• [Instructions to follow] Your answer should be every line with the word "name", copied from the data below.

#####

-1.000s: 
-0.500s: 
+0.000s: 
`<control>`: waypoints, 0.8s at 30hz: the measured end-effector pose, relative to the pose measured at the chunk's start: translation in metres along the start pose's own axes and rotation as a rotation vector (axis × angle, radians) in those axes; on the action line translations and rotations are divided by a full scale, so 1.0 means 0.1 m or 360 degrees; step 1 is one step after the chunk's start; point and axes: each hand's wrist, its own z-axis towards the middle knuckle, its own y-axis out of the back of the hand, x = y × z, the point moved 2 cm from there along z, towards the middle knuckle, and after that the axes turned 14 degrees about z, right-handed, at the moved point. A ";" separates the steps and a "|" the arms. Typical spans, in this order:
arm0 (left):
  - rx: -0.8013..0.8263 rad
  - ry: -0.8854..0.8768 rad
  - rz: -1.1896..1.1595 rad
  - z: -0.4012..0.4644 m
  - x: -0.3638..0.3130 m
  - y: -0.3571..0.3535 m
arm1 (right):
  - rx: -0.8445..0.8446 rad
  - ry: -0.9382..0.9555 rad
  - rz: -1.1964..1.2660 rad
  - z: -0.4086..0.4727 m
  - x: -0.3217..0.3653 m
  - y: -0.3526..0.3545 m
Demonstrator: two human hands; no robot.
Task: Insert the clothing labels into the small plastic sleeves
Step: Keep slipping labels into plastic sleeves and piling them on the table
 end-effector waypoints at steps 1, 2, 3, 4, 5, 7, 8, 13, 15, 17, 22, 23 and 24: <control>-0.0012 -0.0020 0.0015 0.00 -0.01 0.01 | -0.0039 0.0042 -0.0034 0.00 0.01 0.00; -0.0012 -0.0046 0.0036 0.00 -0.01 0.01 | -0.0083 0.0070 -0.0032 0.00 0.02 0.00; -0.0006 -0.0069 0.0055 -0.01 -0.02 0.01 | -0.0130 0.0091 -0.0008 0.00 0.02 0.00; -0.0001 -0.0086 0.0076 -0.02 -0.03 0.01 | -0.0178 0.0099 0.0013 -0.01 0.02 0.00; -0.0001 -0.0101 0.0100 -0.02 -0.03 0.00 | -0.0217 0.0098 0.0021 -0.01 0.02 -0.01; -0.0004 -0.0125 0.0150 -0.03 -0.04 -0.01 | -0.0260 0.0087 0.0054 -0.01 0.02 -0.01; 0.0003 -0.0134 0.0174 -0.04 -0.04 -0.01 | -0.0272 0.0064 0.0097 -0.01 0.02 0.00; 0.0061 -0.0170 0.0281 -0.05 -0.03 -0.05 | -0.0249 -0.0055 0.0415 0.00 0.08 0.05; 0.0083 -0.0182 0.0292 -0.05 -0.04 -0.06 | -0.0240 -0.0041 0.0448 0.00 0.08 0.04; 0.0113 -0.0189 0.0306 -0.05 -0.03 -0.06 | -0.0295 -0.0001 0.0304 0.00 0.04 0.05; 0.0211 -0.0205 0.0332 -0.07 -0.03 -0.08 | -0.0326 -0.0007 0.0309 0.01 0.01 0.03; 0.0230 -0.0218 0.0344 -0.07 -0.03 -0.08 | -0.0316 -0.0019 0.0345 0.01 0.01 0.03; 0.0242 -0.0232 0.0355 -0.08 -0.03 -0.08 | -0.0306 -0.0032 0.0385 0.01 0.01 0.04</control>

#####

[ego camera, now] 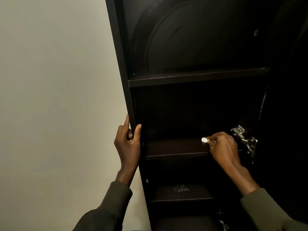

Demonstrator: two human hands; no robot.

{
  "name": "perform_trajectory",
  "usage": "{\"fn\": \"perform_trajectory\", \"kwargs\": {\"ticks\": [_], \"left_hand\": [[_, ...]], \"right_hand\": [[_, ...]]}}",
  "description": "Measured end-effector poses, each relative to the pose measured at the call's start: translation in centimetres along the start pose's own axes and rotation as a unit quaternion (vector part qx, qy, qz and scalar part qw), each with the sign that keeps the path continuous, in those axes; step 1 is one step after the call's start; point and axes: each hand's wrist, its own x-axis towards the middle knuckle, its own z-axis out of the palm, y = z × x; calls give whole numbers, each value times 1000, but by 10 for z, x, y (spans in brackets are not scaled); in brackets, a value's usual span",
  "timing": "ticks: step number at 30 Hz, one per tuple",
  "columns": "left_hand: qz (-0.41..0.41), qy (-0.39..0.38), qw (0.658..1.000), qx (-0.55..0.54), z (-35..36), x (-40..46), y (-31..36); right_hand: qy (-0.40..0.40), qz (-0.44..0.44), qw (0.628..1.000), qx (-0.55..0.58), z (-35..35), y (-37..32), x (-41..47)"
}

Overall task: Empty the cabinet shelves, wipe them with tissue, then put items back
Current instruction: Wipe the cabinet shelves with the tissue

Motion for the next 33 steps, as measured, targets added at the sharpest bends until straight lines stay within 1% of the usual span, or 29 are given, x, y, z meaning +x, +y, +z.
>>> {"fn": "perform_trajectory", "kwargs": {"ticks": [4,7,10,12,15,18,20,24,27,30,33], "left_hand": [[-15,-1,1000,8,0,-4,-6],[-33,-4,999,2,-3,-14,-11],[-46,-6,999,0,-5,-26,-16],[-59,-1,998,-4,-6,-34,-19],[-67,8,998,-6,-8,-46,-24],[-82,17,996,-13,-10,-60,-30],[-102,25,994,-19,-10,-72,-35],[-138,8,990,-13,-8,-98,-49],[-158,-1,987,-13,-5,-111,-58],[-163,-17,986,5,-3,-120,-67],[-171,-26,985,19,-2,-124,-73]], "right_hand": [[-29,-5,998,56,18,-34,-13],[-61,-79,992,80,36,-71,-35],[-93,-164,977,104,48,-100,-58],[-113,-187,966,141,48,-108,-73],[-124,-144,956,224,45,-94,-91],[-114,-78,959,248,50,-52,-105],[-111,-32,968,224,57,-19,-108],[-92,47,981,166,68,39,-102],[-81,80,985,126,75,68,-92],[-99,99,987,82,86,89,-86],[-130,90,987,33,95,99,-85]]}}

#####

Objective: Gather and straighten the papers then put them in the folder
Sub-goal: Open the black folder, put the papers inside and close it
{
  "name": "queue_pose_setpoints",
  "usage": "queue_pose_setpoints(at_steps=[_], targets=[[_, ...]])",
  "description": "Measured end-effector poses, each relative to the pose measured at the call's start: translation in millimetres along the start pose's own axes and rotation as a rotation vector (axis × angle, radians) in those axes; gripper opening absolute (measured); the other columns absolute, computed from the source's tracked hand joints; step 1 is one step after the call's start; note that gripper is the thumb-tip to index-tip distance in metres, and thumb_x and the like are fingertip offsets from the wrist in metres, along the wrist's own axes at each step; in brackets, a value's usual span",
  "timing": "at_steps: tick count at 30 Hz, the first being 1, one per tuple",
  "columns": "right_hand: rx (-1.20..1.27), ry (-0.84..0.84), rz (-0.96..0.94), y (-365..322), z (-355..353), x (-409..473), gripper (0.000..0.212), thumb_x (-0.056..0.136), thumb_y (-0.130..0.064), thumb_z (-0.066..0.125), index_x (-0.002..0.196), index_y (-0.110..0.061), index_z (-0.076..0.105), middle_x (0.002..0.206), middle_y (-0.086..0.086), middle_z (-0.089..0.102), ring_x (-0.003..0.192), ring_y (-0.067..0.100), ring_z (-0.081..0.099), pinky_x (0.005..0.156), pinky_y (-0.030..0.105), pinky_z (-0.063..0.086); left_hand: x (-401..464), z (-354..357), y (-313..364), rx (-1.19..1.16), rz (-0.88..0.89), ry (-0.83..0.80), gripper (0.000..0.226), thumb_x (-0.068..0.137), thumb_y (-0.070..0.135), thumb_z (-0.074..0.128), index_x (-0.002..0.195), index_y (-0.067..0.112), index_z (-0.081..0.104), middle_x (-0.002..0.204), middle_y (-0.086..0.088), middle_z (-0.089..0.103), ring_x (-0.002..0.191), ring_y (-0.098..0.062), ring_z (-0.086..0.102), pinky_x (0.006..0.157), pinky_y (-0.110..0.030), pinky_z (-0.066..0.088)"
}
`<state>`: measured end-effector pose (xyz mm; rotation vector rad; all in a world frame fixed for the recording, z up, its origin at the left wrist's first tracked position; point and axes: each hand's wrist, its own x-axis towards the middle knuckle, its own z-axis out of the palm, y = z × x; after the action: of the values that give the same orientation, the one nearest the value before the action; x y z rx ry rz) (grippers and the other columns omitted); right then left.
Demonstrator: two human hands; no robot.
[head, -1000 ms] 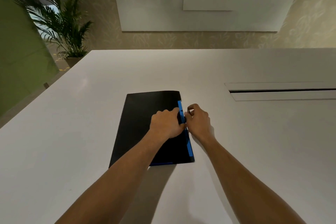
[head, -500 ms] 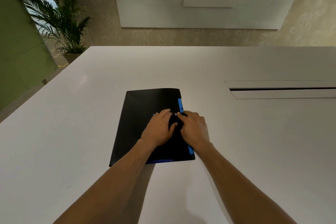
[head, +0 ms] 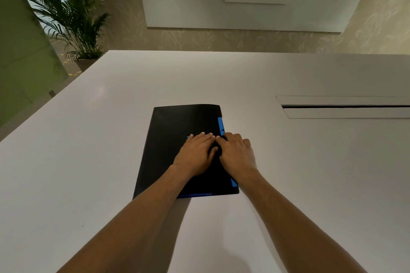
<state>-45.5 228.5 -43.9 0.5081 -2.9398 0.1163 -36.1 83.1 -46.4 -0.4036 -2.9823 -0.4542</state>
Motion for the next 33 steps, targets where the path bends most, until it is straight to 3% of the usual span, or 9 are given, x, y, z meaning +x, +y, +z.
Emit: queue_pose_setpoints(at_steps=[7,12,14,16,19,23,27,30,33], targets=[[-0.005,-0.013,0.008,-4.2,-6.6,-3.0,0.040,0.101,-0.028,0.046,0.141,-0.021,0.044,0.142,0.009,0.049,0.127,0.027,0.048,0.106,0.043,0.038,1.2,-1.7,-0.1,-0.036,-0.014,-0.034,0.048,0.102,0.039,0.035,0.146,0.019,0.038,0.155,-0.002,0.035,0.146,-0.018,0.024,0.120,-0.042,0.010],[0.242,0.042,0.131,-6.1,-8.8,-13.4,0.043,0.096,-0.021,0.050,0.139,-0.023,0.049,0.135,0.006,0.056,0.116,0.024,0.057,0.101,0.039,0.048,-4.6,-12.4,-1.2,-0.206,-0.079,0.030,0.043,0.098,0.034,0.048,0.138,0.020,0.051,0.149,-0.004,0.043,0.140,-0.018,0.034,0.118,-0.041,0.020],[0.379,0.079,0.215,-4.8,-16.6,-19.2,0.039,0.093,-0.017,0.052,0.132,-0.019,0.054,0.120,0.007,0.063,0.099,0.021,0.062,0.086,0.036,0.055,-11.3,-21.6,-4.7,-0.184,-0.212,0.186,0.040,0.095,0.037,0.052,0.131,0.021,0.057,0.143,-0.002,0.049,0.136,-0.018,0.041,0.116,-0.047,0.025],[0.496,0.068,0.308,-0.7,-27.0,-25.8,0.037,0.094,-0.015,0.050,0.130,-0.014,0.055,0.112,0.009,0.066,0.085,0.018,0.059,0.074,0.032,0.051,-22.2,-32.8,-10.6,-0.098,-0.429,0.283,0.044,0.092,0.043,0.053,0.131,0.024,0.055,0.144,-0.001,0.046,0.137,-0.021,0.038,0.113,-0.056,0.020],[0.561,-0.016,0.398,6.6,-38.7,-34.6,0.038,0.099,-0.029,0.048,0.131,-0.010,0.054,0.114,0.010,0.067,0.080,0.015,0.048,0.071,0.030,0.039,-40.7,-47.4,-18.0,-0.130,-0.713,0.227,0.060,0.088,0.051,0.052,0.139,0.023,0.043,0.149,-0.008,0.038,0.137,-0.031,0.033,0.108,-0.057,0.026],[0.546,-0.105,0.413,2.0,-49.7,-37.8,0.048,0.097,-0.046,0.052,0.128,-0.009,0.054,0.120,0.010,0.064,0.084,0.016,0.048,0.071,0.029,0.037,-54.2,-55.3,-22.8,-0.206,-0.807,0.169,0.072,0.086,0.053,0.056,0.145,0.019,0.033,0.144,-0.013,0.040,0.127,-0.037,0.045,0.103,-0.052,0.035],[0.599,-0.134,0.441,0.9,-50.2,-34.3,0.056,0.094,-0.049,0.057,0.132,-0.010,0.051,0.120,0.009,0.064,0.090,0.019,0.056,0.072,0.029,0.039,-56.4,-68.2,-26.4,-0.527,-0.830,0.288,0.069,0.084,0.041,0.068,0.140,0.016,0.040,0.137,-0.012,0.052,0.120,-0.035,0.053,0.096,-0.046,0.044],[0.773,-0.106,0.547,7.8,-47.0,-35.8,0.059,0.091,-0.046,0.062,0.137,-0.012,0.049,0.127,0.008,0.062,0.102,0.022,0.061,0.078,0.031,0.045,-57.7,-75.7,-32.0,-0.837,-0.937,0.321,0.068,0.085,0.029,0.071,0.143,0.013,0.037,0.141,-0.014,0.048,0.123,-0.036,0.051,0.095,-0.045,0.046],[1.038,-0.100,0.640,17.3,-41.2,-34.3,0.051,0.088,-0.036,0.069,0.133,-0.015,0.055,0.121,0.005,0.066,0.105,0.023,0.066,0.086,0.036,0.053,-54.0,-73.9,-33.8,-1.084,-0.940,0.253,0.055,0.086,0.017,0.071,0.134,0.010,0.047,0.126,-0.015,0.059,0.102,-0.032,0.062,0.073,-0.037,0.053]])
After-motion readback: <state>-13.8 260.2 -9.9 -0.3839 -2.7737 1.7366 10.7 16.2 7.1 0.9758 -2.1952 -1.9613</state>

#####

• [Response area]
  "name": "perform_trajectory",
  "name": "queue_pose_setpoints",

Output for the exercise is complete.